#### [Exercise brief]
For the data below, report only the number of lines containing the string "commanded".

----------

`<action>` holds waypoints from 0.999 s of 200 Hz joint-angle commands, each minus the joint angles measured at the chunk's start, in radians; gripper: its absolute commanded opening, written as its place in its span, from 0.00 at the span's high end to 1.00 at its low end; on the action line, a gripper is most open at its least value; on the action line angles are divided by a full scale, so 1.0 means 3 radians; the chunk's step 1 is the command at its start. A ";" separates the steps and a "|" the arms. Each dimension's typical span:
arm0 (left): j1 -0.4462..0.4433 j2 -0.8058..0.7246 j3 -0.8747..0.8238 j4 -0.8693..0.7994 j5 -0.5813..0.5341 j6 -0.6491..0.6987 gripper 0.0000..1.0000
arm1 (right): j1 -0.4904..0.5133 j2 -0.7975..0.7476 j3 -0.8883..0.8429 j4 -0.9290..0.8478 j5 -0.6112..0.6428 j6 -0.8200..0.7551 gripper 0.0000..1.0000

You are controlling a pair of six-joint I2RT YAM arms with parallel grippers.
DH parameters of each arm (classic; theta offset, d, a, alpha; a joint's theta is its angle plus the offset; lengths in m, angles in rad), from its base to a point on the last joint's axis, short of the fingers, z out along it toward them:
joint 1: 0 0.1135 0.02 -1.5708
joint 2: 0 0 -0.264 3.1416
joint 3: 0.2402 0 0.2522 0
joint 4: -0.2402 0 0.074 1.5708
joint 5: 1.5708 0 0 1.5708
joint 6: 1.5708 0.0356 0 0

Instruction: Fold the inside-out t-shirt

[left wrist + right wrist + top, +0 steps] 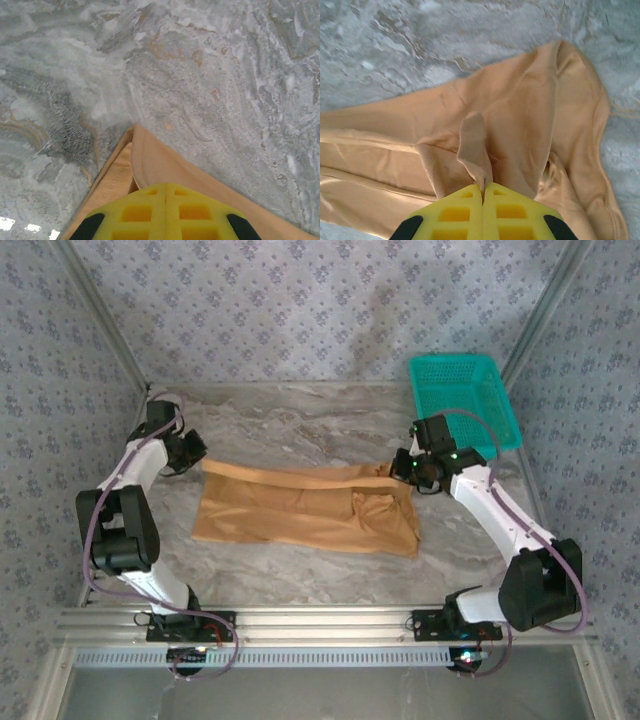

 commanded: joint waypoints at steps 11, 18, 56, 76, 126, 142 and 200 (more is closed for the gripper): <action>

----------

#### [Answer box]
2